EXERCISE OBJECTIVE:
Please keep to the lines below from the one with "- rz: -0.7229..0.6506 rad" through the one with "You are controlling", and restate them word for word, ends included.

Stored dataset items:
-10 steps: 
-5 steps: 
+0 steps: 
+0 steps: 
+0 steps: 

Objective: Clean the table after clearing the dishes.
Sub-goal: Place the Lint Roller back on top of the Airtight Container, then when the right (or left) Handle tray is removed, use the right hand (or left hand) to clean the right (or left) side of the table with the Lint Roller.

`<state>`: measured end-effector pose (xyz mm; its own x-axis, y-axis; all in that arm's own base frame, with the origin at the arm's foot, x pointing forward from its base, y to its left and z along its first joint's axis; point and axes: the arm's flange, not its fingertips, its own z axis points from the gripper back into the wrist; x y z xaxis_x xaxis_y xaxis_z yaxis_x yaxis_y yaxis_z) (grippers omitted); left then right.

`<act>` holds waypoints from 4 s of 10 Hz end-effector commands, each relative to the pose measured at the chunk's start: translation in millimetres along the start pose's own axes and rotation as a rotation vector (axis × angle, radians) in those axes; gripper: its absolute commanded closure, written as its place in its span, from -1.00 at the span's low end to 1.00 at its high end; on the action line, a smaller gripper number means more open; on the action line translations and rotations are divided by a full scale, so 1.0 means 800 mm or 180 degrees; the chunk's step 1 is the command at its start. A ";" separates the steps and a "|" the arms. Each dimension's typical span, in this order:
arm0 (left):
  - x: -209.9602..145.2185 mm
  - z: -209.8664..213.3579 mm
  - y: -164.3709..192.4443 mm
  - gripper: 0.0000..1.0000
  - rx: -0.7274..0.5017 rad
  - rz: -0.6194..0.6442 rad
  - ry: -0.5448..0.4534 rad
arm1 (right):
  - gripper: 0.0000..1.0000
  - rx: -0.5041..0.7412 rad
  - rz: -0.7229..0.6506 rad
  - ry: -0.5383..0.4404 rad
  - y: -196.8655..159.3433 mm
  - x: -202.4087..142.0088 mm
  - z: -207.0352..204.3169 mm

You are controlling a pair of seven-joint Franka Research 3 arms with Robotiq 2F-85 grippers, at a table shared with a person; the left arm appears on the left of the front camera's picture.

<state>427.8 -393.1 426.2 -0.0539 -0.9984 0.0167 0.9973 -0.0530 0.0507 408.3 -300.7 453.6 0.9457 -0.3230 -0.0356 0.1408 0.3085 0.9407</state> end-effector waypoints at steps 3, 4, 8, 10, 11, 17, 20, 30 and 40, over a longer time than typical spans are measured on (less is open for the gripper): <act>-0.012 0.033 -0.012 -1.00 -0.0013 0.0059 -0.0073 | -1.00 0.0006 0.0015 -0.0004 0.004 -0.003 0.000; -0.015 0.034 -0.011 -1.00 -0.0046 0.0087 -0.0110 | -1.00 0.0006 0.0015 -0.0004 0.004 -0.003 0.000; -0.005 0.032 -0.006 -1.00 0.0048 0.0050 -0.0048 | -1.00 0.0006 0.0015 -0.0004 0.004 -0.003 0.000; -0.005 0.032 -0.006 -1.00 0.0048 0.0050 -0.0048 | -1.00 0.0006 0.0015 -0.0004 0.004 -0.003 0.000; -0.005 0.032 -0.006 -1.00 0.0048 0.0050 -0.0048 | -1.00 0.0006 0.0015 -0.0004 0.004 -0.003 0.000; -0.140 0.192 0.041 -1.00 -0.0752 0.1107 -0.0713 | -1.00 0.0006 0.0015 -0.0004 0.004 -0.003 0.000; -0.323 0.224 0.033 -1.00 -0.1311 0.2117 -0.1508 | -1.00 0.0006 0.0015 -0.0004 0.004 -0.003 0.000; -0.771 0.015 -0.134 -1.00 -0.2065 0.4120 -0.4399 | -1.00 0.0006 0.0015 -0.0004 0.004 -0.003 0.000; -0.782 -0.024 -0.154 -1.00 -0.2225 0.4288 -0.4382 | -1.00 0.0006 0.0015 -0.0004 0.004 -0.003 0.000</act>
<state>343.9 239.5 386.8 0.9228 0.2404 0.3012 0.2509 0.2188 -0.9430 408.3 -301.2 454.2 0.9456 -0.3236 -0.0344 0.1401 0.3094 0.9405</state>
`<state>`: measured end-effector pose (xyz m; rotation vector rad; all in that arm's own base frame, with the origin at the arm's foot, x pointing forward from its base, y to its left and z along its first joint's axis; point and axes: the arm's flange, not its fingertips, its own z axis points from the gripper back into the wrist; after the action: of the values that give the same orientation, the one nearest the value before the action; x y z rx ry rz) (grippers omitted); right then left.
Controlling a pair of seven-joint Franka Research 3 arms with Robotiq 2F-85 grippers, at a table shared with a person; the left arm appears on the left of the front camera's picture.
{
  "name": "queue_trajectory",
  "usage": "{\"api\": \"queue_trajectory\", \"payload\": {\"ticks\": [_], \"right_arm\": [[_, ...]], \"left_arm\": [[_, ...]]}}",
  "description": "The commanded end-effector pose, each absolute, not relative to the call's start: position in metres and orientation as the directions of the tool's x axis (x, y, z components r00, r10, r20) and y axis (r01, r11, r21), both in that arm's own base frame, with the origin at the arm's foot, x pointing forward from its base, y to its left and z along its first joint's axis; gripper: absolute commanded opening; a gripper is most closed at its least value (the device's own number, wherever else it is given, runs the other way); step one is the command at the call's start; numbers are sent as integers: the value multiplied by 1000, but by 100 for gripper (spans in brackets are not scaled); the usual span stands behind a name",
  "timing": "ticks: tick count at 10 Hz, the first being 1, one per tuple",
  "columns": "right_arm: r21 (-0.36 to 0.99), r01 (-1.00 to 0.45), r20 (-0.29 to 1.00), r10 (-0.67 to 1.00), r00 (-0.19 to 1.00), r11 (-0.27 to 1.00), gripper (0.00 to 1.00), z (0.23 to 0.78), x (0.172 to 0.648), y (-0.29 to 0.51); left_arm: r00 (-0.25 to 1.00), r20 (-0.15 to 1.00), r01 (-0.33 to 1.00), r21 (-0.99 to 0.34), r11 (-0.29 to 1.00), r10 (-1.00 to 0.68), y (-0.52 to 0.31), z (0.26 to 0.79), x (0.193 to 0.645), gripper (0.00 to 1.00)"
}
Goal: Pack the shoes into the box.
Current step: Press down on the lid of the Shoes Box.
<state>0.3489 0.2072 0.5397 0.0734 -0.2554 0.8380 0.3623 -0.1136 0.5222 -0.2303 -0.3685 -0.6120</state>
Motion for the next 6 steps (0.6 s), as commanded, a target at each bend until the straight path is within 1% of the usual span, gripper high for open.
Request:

RESULT OF THE EXERCISE:
  - rz: -0.7229..0.6506 rad
  - ry: -0.5383..0.4404 rad
  - y: -196.8655..159.3433 mm
  - x: -202.4087..142.0088 mm
  - z: -207.0352..204.3169 mm

You are controlling a pair of seven-joint Franka Research 3 arms with Robotiq 2F-85 grippers, at a table shared with a person; the left arm appears on the left of the front camera's picture.

This answer requires nothing more.